Task objective ▸
From the first line of the entries below through the line holding "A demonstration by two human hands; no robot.", write out every line exactly, please, and leave out the pictures.

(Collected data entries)
########################################

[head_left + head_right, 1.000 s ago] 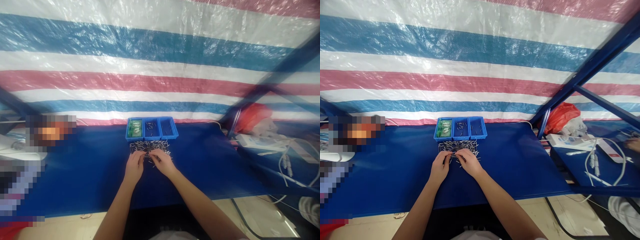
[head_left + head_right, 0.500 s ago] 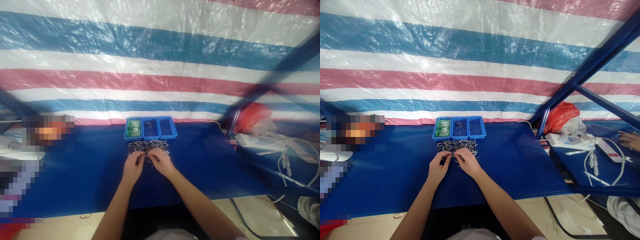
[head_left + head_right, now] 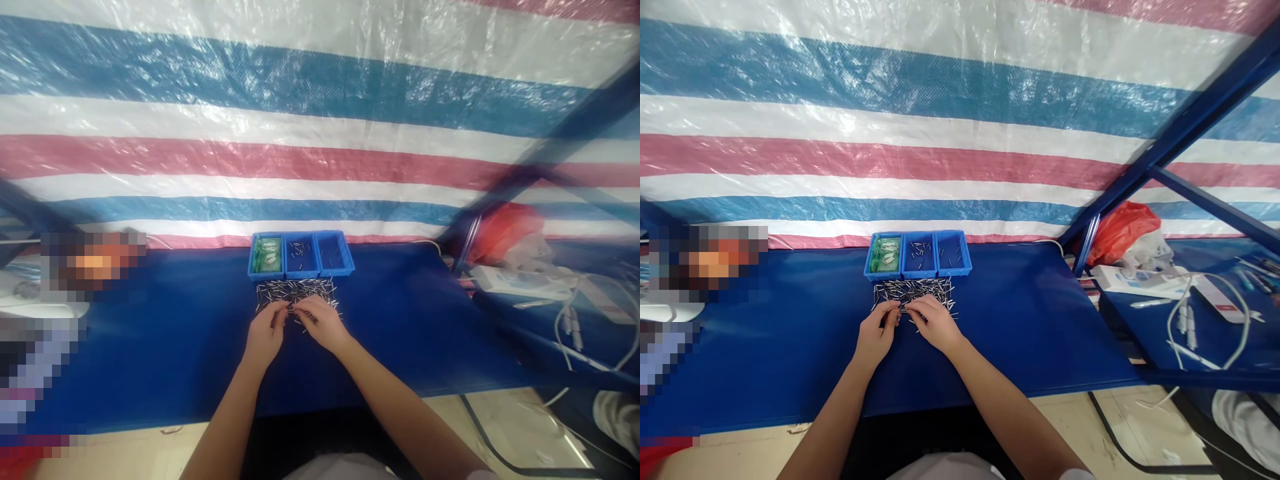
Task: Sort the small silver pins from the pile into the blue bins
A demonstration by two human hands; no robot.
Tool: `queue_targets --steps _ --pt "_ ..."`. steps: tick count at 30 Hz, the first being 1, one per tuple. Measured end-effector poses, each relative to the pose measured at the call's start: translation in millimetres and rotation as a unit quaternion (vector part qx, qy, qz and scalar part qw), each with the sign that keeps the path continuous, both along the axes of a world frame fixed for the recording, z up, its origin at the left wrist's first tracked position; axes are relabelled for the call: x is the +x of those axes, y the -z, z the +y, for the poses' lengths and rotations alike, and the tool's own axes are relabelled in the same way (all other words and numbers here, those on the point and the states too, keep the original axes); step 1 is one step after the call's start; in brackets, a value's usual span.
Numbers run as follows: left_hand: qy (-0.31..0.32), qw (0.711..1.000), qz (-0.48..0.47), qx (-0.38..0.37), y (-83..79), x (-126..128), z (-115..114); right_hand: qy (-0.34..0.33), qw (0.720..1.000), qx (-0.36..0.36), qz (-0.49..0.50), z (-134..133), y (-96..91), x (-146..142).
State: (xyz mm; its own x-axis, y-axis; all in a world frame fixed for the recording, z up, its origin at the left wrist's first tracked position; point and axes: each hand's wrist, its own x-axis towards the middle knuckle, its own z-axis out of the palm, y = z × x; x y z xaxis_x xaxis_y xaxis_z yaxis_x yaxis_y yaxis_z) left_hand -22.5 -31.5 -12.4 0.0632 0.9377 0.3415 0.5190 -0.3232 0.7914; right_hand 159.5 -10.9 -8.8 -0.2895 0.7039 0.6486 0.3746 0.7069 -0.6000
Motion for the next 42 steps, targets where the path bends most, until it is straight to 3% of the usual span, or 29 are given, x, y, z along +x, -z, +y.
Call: queue_targets --steps 11,18,27,33,42 --pt "-0.032 0.997 0.019 0.075 -0.6 3.4 -0.4 0.025 0.998 -0.038 -0.043 0.7 2.8 3.7" --pt "-0.019 0.996 0.014 0.091 0.5 1.5 1.4 -0.005 0.999 -0.033 -0.034 0.9 3.1 2.2" --pt "-0.020 0.999 0.006 0.041 -1.7 2.2 -1.1 -0.002 1.000 -0.018 -0.017 0.1 1.6 1.6" --pt "-0.019 0.996 0.003 0.090 0.1 3.5 -0.5 0.014 0.999 -0.033 -0.033 -0.2 1.4 3.8" --pt "0.026 0.998 -0.006 0.063 4.2 0.0 0.3 -0.009 0.999 -0.032 -0.028 -0.1 -1.2 2.1"
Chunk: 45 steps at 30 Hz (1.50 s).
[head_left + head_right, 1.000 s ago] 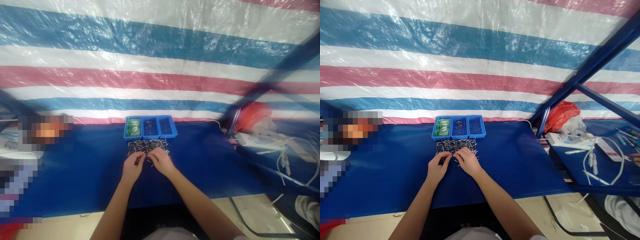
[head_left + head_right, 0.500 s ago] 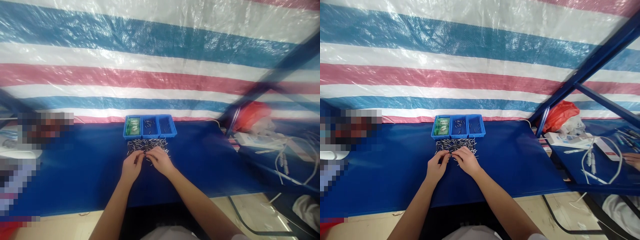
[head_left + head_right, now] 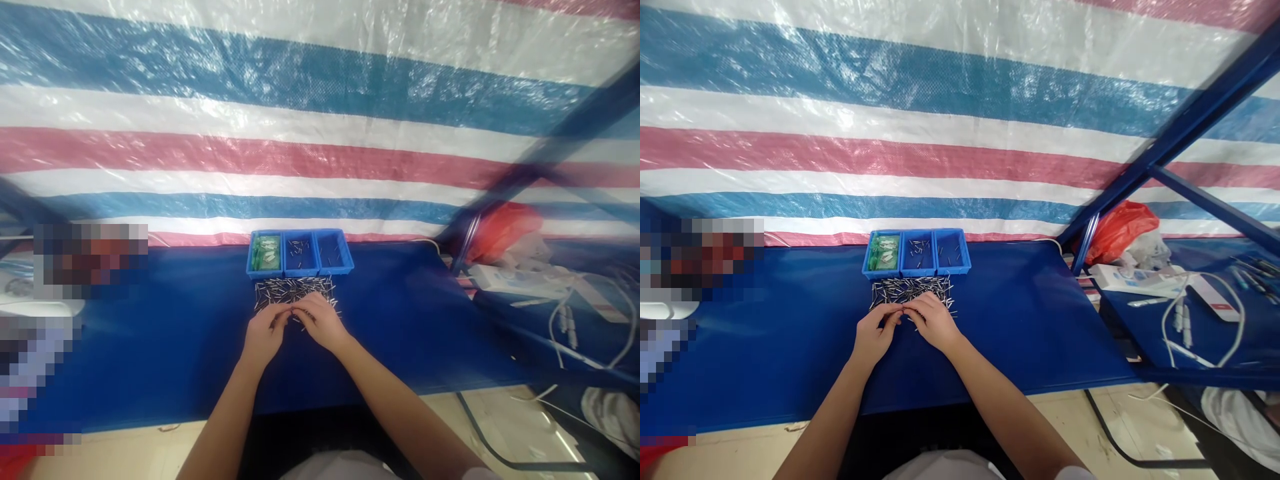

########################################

Solution below ▸
[head_left + head_right, 1.000 s ago] 
[head_left + head_right, 0.500 s ago] 
[head_left + head_right, now] 
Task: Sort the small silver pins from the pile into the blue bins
A demonstration by two human hands; no robot.

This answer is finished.